Odd time signatures and curious tempo shifts can oftentimes turn people away, and can be hard to implement effectively, particularly on a pop record. Yet, from the outset of Love Yes, TEEN makes it clear that conventional wisdom about how to craft a pop song will not be factoring into their formula. The record's first track and lead single, 'Tokyo,' is performed in a 6/8 sort of waltz, replete with towering vocals, lurching synths and a grooving bass line that ultimately takes the track toward an early contender for catchiest chorus of 2016. And while 'Tokyo' certainly does want to make the listener move, the track's brilliance comes from an understanding that dance music can have a brain. Like Neon Indian's VEGA Intl. Night School last year, Love Yes is a record aware of the larger societal implications of going out and dancing and, as such, when a song like 'Tokyo' touches upon the lustful desires of men who only desire women with a youthful, virginal purity to them, it packs a powerful punch.

Around the release of their previous LP, TEEN admitted to being influenced by the likes of Erykah Badu and D'Angelo, and the influences certainly continue to show. The spacey, funky R&B of tracks like 'Another Man's Woman' and 'Superhuman' dive into the darker side of human sexuality, choosing to explore rather than submit as some of the more sensual songs of the '70s once encouraged.

Moments like these, as well as the bubbling Bananarama-tinged 'Free Time,' allow TEEN to maintain fluidity between their influences and their aspirations. Love Yes is a distinctively modern record, packed to the brim with ideas and sounds. Some of the music is inspired by earlier trailblazers, but the Liebersons and Al-Saadi always make it their own, just as their lyrics are uniquely their own and allow them to critique their influences just as much as they pull from them.

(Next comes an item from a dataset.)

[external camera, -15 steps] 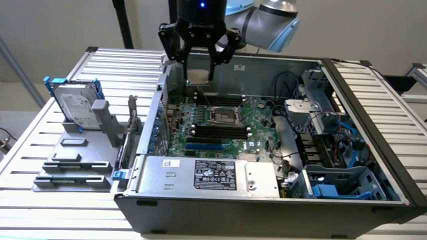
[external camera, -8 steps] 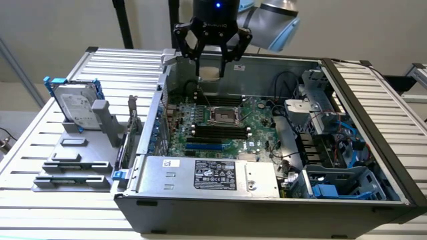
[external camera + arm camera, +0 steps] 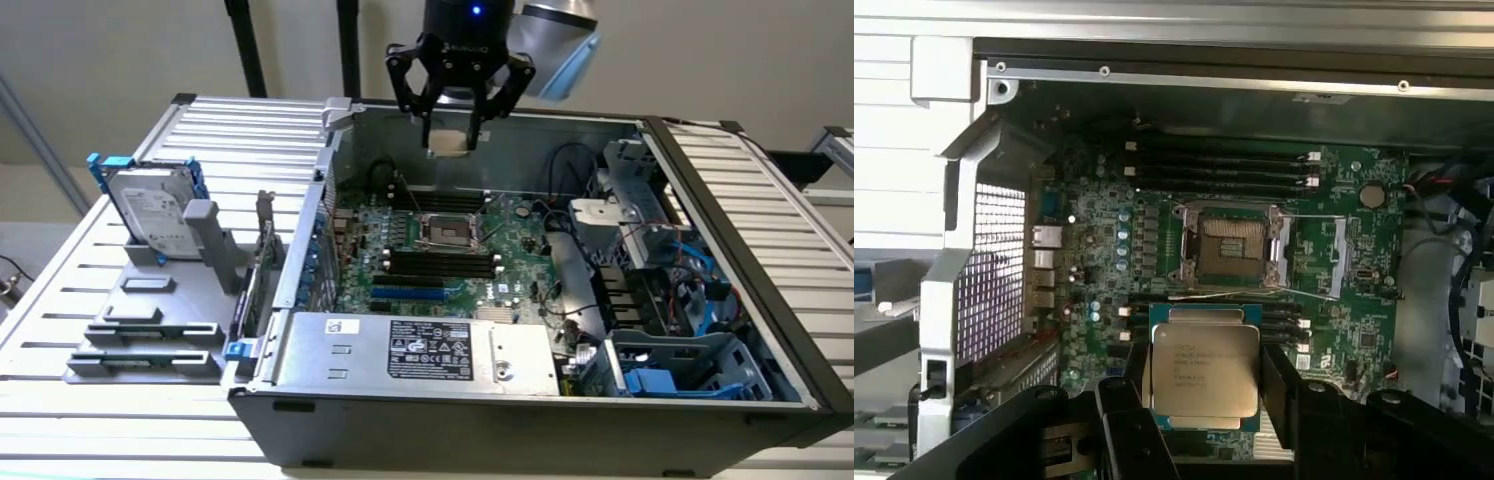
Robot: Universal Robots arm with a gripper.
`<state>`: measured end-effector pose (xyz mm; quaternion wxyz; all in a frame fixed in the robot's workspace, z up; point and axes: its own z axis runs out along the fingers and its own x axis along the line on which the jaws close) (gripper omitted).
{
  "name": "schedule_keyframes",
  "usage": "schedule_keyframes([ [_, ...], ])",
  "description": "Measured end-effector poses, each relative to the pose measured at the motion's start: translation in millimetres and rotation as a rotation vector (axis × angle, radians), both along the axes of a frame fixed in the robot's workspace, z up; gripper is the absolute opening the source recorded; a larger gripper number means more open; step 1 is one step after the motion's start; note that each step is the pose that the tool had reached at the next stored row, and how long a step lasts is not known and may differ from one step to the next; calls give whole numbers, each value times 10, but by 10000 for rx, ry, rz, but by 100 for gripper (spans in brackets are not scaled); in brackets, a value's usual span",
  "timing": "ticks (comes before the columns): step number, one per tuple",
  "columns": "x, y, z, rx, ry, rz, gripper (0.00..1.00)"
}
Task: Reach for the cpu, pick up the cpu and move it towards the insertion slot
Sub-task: 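Pick up the cpu and move it towards the insertion slot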
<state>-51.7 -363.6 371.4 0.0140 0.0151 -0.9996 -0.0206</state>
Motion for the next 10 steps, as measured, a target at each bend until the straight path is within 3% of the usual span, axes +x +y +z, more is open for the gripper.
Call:
schedule_keyframes([
  [6,180,112,-50,-44,1,-5,54],
  [10,229,149,-82,-44,0,-100,54],
])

TEEN has been a solid band for several years, but Love Yes has almost certainly elevated them to being a great one. With their vintage-meets-future sound and intoxicating rhythms, don't be surprised if this group begins to pop up more and more as 2016 moves forward. But here's hoping that as their visibility grows people keep their ears open because Love Yes is not just valuable as a dance floor soundtrack. It is an exceptional commentary on the way women are treated in music and in society at large, and people would be foolish to not dive in and learn something.